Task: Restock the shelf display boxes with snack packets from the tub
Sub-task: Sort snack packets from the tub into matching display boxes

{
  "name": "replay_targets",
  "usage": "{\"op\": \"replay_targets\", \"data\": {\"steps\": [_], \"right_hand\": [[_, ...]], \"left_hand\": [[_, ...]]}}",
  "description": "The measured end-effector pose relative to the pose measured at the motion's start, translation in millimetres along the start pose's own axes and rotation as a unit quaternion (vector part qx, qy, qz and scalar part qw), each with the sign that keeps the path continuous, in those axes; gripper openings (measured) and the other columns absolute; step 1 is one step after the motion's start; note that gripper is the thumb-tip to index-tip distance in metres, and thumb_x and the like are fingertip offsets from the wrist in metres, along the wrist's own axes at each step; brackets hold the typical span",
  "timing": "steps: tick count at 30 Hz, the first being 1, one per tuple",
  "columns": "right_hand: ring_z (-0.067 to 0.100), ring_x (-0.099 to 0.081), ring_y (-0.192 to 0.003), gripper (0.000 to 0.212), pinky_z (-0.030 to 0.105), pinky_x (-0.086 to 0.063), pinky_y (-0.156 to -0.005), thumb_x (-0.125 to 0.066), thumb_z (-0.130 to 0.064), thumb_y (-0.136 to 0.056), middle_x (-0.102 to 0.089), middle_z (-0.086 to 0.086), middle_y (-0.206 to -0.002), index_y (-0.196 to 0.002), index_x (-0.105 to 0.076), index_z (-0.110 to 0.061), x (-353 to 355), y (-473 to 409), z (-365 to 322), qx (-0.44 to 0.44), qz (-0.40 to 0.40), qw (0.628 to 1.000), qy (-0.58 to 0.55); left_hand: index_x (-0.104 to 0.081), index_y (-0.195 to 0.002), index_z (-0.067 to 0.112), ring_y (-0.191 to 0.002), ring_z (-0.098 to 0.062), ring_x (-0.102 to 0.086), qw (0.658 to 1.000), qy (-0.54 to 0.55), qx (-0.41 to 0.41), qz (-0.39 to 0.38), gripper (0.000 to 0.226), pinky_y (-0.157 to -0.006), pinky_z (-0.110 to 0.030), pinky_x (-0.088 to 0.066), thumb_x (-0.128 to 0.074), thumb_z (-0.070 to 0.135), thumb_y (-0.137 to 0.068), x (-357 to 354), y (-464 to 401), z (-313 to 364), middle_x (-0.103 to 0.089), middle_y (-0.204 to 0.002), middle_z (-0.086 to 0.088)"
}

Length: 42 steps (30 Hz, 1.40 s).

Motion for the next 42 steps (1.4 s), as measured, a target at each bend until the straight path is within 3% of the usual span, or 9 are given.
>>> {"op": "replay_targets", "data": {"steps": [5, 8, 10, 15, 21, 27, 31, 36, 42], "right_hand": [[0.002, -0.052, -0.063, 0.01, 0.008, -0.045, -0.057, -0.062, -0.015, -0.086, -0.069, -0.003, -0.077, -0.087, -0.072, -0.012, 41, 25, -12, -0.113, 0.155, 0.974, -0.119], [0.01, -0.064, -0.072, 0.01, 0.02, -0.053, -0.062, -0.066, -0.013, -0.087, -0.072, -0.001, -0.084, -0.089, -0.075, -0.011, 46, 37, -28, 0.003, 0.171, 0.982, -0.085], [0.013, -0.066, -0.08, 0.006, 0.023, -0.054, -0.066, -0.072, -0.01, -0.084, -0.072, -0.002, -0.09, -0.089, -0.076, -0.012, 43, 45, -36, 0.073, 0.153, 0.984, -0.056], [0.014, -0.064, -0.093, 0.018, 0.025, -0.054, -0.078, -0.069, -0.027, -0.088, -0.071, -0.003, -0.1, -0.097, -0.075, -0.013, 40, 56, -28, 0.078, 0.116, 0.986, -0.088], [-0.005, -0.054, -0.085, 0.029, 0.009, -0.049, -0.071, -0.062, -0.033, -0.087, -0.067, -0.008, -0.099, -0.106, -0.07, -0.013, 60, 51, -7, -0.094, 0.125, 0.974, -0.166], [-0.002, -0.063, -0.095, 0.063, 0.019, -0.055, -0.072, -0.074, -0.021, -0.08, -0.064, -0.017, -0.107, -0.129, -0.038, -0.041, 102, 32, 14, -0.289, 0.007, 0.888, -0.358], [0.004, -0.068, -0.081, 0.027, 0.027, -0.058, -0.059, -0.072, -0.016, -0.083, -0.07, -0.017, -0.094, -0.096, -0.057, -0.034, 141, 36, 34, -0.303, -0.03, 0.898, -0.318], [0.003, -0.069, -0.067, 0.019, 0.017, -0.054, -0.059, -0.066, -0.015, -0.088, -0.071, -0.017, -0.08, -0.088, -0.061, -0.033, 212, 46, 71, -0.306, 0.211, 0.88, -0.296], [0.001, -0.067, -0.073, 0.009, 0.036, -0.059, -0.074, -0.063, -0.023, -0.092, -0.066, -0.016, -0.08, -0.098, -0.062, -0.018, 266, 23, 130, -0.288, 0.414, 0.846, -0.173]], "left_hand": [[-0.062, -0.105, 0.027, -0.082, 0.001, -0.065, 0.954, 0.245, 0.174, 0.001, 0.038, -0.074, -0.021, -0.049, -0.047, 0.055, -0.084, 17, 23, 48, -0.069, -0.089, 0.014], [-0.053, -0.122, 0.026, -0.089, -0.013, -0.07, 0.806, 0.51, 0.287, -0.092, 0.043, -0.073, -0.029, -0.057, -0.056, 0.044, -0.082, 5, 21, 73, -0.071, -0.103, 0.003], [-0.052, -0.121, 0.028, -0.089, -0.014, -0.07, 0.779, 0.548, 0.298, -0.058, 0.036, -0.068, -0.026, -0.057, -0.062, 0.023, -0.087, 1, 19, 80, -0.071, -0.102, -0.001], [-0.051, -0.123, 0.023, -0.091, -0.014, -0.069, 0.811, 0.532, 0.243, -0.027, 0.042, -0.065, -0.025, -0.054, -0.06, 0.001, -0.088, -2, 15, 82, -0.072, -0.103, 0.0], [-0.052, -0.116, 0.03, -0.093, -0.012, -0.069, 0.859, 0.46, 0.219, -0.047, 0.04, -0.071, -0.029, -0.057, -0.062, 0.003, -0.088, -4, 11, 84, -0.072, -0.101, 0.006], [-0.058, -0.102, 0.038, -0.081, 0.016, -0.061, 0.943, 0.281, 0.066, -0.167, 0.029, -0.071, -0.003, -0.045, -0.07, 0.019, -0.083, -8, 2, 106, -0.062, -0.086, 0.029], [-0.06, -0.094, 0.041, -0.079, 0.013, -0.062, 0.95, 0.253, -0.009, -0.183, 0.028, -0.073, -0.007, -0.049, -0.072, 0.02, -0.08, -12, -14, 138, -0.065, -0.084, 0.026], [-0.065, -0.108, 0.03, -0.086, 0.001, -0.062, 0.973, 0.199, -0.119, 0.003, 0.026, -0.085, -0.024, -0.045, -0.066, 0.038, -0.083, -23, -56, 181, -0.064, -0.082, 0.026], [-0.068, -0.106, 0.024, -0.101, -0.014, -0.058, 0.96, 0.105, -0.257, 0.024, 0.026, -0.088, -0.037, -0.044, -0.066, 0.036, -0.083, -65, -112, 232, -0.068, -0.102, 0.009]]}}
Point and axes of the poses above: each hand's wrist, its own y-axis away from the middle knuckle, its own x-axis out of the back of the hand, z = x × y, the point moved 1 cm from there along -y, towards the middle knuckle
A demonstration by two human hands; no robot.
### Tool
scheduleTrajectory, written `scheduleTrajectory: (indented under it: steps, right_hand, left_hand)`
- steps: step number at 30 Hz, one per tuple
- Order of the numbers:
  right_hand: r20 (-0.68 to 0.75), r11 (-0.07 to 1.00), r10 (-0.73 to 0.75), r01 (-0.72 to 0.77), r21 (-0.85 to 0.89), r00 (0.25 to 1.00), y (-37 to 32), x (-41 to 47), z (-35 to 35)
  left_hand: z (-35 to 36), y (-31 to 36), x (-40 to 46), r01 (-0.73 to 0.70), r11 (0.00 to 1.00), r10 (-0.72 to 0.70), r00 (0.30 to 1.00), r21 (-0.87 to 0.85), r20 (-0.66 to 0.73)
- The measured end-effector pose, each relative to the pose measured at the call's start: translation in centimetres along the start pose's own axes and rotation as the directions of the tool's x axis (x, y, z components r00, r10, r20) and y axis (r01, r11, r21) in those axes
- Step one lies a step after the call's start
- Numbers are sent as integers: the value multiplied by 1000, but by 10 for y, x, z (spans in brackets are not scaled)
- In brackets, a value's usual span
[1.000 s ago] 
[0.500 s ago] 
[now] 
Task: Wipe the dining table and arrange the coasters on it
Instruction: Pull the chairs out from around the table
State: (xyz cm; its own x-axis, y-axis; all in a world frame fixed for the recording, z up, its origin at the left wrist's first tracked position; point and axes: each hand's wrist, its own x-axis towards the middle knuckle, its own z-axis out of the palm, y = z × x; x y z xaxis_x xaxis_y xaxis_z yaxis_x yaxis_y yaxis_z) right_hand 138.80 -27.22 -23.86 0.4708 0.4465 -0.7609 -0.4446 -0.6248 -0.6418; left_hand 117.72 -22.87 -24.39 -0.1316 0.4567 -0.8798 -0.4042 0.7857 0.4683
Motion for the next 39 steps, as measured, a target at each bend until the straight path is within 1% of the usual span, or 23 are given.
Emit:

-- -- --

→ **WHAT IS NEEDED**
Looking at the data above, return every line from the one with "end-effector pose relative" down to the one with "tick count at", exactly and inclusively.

→ **SOLUTION**
  "description": "The measured end-effector pose relative to the pose measured at the motion's start, translation in millimetres along the start pose's own axes and rotation as a unit quaternion (vector part qx, qy, qz and scalar part qw), each with the sign that keeps the path continuous, in those axes; gripper openings (measured) and the other columns absolute; step 1 is one step after the motion's start; note that gripper is the thumb-tip to index-tip distance in metres, and thumb_x and the like are fingertip offsets from the wrist in metres, along the wrist's own axes at each step; brackets hold the typical span",
  "timing": "steps: tick count at 30 Hz, the first being 1, one per tuple",

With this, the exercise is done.